The photo above was handed out at a Bible Study Group I go to on Tuesday nights. The bold headline below the photo read "Blazing Black Holes Spotted in Spiral Beauty." The "Spiral Beauty" is a galaxy known as Caldwell 5 and the two magenta spots in the photo are two black holes. We gazed at it in awe as the leader of our group, an admitted astronomy buff, explained that this galaxy is millions of light years away. And huge. Really, really HUGE. Oh, and it is not our galaxy. It is just one of millions of galaxies in our solar system.
On hearing this, the woman sitting next to me said: "It's a relief, isn't it?"
I laughed and nodded but I wasn't sure yet what she meant. A relief?

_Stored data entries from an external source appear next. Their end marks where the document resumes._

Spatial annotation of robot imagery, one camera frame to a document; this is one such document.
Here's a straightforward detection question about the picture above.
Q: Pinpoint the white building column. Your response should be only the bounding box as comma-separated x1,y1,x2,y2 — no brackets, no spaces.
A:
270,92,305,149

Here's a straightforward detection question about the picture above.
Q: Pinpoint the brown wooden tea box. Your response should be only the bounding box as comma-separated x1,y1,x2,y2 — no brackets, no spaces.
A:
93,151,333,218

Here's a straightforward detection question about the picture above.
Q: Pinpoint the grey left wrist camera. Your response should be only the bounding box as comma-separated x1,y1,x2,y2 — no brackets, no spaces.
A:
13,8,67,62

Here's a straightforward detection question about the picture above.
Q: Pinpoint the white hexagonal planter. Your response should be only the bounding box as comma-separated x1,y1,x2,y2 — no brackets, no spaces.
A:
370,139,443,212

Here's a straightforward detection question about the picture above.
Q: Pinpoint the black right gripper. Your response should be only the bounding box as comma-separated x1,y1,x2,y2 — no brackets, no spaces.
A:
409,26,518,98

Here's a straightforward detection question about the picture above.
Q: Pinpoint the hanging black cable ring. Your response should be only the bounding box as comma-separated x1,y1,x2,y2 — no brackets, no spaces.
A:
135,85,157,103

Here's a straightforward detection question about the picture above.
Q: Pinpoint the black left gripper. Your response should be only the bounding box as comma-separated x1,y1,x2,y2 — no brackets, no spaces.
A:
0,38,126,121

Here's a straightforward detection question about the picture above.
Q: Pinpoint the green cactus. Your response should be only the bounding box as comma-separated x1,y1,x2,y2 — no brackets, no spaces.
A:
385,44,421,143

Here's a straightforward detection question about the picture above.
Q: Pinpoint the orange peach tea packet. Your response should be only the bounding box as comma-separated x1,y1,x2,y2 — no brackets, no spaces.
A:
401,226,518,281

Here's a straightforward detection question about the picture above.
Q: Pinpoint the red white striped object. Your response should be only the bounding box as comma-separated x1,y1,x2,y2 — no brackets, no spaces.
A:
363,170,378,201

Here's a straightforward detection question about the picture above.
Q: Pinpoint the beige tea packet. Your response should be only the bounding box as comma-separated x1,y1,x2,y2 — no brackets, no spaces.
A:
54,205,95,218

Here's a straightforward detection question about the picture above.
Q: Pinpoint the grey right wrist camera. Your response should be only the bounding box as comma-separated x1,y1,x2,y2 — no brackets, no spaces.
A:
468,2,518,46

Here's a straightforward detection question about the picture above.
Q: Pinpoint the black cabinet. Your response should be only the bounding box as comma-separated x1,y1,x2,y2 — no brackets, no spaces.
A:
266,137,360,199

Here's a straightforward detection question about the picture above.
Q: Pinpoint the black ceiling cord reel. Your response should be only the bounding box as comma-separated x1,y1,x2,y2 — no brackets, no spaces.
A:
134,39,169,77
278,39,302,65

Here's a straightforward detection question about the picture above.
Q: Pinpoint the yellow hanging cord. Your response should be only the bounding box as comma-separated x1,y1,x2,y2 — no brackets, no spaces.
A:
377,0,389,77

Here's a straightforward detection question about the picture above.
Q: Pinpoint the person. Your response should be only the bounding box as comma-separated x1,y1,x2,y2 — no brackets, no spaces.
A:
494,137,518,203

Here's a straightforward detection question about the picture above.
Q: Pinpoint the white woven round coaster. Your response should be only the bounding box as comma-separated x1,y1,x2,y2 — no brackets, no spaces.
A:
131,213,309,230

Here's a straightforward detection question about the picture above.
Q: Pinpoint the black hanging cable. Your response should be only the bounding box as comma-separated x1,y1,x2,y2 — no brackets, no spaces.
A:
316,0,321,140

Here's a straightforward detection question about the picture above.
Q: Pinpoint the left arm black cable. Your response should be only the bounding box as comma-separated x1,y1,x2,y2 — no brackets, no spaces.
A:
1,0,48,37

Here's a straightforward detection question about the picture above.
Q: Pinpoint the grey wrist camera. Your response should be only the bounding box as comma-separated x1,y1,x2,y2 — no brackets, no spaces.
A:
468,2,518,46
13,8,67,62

I had been looking at Caldwell 5 and thinking, "Oh my goodness. This galaxy is just one of millions? You mean the Milky Way is just one of millions?! We are soooo small. Our planet is so small. Our country, our state...ME! I am so small. So insignificant."
She calls this a relief? Her comment spun me around like zero gravity.
Then I got it.
I leaned over toward her, pointed my finger right in the sparkly center of Caldwell 5 and asked with a twinkle in my eye and a big grin, "So you mean, I am not right here?"

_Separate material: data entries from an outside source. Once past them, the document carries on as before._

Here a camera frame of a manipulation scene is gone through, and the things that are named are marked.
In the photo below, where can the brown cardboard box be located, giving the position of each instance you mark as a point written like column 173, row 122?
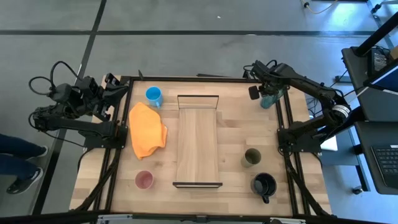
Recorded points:
column 395, row 52

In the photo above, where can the white paper sheet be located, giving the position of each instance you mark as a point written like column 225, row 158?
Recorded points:
column 330, row 143

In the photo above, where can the blue mug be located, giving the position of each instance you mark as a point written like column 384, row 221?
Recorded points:
column 154, row 95

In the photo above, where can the black mug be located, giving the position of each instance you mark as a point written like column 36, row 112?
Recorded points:
column 264, row 186

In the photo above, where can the olive green cup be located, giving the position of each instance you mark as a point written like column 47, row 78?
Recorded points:
column 252, row 156

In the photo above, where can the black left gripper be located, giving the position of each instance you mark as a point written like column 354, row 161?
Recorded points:
column 98, row 93

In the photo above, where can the silver metal bracket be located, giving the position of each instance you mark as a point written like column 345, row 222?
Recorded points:
column 124, row 217

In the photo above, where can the black caster wheel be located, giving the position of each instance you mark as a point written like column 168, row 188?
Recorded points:
column 357, row 190

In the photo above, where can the person's legs and shoes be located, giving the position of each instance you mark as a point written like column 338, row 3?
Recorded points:
column 15, row 149

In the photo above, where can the orange cloth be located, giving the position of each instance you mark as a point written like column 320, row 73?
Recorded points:
column 146, row 130

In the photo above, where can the black laptop keyboard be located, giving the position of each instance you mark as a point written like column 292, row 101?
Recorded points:
column 387, row 161

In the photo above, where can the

Now it was her turn to laugh.
Oh, yes, what a relief it is indeed, to stop thinking the whole world, the whole galaxy, revolves around ME.

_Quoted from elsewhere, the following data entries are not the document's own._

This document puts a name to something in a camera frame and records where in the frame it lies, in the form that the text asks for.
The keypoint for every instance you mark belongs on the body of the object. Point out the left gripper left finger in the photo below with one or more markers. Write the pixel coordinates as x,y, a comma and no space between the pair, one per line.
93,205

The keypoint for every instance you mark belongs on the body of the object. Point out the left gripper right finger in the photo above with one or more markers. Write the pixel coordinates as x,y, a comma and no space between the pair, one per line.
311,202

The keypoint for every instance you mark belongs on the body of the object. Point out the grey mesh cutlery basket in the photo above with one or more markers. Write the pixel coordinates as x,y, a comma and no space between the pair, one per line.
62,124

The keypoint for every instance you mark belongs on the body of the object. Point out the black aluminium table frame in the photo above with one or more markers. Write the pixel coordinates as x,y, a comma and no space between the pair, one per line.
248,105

What a relief it is to stop thinking my achy knee and itchy eyes are a major health concern.
What a relief to know that my workplace woes do not loom as big in real life, in the overall scheme of things, as they do in my mind.
What a relief to know that my struggles - my family heart breaks - the cancer, the back surgery, the slips and falls and depression and unemployment and travel mishaps are just tiny blips on my radar - blips that don't even register outside my home, let alone on NASA's fine tuned instruments.
This doesn't mean they aren't important.
But for goodness sake, it was about time I put them in perspective. They had blown up like a star and their debris was clouding up my field of vision. I was in danger of being sucked into the black hole of self-absorption and depression.
Yes, what a relief to know that I am not the Center of the Universe.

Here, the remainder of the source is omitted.